### Task statement:
Every record below should be copied exactly, with the pictures left out.

### Input material:

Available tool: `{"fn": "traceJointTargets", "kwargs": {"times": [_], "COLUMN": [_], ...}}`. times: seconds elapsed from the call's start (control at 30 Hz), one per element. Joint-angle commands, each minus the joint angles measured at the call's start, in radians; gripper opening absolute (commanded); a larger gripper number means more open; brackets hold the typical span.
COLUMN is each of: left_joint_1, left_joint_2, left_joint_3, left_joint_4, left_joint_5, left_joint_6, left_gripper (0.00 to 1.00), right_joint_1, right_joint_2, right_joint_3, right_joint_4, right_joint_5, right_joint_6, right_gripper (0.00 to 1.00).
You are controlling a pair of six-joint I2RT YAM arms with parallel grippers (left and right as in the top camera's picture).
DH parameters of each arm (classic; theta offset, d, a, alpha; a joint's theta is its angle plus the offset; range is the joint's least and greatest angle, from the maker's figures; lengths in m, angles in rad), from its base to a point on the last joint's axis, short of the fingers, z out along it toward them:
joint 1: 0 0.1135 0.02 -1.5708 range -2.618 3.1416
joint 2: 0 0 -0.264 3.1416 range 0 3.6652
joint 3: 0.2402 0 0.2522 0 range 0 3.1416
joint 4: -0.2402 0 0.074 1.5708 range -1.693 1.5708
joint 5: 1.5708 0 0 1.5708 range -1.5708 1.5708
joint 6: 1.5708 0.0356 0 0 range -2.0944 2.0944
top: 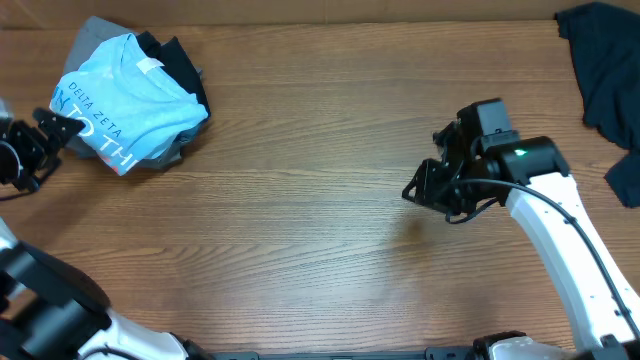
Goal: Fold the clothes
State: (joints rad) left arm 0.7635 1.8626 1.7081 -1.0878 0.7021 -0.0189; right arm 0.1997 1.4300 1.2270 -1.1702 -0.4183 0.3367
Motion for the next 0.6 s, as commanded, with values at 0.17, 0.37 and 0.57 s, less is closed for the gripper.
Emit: {"fn": "traceJointTargets", "kwargs": {"times": [0.17,0.37,0.57], "left_joint_1": [-0.24,-0.342,-0.341], "left_joint_2": [-0.106,0.098,0.26], "left_joint_3": [0.028,0.028,0.028], "left_joint_4": [0.133,0.171,0.362], "left_joint_5": [-0.388,-0.533,-0.459], "left_joint_6": [0.126,0.013,-0.014], "left_gripper": [0.95,0.72,0.75], "right_joint_1": [0.001,0.001,0.001], "right_joint_2": [-0.111,-0.116,-0.116], "right_joint_3": [0.179,0.181,0.181], "right_joint_4": [0.016,0.016,0.017], "right_joint_5": [0.04,-0.013,-0.009], "right_joint_6": [0.016,0.016,0.019], "right_gripper": [0.29,0.21,0.21]}}
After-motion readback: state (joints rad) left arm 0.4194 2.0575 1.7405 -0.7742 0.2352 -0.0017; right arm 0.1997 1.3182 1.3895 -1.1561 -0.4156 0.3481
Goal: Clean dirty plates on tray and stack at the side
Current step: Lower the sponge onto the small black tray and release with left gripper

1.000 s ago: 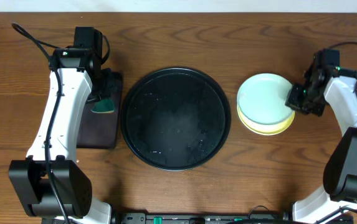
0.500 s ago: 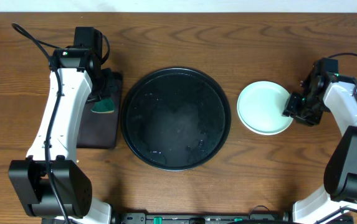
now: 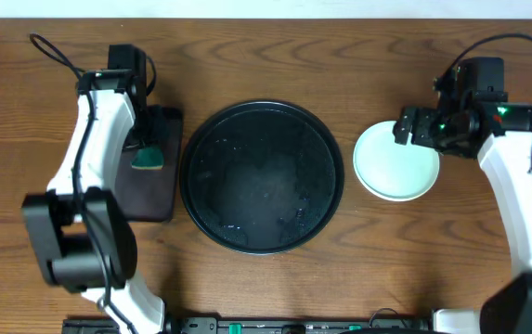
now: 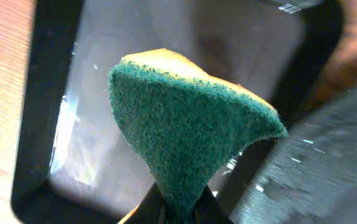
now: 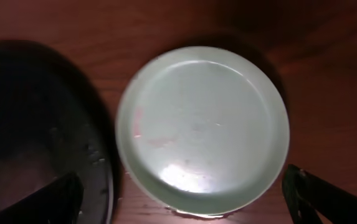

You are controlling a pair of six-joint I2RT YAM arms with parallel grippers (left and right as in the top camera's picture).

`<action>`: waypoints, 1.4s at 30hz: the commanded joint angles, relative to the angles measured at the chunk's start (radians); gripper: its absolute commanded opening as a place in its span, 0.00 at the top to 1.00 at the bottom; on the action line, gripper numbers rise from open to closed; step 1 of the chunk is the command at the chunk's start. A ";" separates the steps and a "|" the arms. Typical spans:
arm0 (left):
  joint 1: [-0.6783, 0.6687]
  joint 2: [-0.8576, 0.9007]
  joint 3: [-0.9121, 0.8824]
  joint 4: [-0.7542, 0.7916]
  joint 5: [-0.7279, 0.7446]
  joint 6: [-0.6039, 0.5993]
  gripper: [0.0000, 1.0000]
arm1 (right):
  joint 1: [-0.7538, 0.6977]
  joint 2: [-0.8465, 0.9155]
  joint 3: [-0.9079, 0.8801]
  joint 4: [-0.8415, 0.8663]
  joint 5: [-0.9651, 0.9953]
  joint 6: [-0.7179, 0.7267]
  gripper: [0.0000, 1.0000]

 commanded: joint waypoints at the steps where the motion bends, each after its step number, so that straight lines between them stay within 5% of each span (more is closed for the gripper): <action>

### Answer for this exercise:
Available tool: `{"fn": "traceJointTargets", "kwargs": {"times": [_], "COLUMN": [_], ...}}`. times: seconds elapsed from the call's start (control at 30 Hz), one per element. Joint-angle commands, each minus the joint angles measured at the call's start, in radians; gripper opening absolute (commanded); a larger gripper number means more open; brackets hold the typical span.
COLUMN is each of: left_joint_1, left_joint_2, left_joint_3, left_joint_4, left_joint_5, left_joint_6, left_gripper (0.00 to 1.00), right_joint_1, right_joint_2, right_joint_3, right_joint_4, right_joint_5, right_joint_6, right_gripper (0.00 to 1.00).
You are controlling a pair of six-joint I2RT YAM arms with parallel grippers (left and right as in the top camera's picture).
DH parameters of each arm (classic; theta offset, d, a, alpha; a joint's theta is its angle plus the offset; range is the joint's least and greatest angle, from the maker's figures; lengths in m, angles in rad), from its base to a point on the last joint's axis, short of the fingers, z out along it toward them:
joint 1: 0 0.1135 0.02 -1.5708 range -2.618 3.1416
joint 2: 0 0 -0.264 3.1416 range 0 3.6652
joint 3: 0.2402 0 0.2522 0 range 0 3.1416
joint 4: -0.2402 0 0.074 1.5708 range -1.693 1.5708
joint 5: 1.5708 0 0 1.5708 range -1.5708 1.5708
joint 6: 1.5708 0.0356 0 0 range -2.0944 2.0944
top: 
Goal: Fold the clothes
State: (joints rad) left arm 0.7635 1.8626 1.7081 -1.0878 0.7021 -0.0189; right arm 0.1997 1.4300 1.2270 -1.1702 -0.4183 0.3367
Motion for the next 0.6 s, as commanded, with values at 0.17, 0.37 and 0.57 s, less is closed for the gripper.
Emit: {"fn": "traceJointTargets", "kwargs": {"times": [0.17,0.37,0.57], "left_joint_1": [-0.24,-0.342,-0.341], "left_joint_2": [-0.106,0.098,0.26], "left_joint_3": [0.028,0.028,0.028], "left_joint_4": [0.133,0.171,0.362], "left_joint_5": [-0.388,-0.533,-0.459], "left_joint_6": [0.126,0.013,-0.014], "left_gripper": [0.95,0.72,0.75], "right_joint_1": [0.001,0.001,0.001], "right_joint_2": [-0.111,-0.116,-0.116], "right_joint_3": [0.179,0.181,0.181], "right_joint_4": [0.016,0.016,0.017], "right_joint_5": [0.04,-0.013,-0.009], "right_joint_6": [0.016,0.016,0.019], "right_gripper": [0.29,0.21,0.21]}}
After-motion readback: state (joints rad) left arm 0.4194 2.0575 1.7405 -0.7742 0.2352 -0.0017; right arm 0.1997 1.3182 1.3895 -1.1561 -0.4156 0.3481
Goal: Clean dirty plates on tray and stack at the side
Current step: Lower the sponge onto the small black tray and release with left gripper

1.000 s ago: 
0.500 s ago: 
now: 
now: 
now: 

You are controlling a pair of six-joint I2RT YAM arms with parallel grippers (left and right as in the top camera's picture).

`<action>`: waypoints, 1.4s at 30hz: the commanded joint angles, relative to the angles measured at the chunk's start (radians); gripper: its absolute commanded opening as a place in its span, 0.00 at the top to 1.00 at the bottom; on the action line, gripper numbers rise from open to closed; step 1 of the chunk is the command at the chunk's start. A ";" separates the steps and a "|" the arms. Typical spans:
arm0 (left):
  joint 1: [-0.6783, 0.6687]
  joint 2: [-0.8576, 0.9007]
  joint 3: [-0.9121, 0.8824]
  joint 4: [-0.7542, 0.7916]
  joint 5: [-0.7279, 0.7446]
  joint 6: [-0.6039, 0.5993]
  gripper: [0.0000, 1.0000]
arm1 (right):
  joint 1: [-0.7538, 0.6977]
  joint 2: [-0.8465, 0.9155]
  joint 3: [-0.9079, 0.8801]
  joint 4: [-0.8415, 0.8663]
  joint 5: [-0.9651, 0.9953]
  joint 6: [-0.7179, 0.7267]
  gripper: [0.0000, 1.0000]

 commanded: joint waypoints at the steps where the motion bends, each after its step number, so that straight lines between them stay within 5% of each span (more is closed for the gripper): <action>

This output is now finished.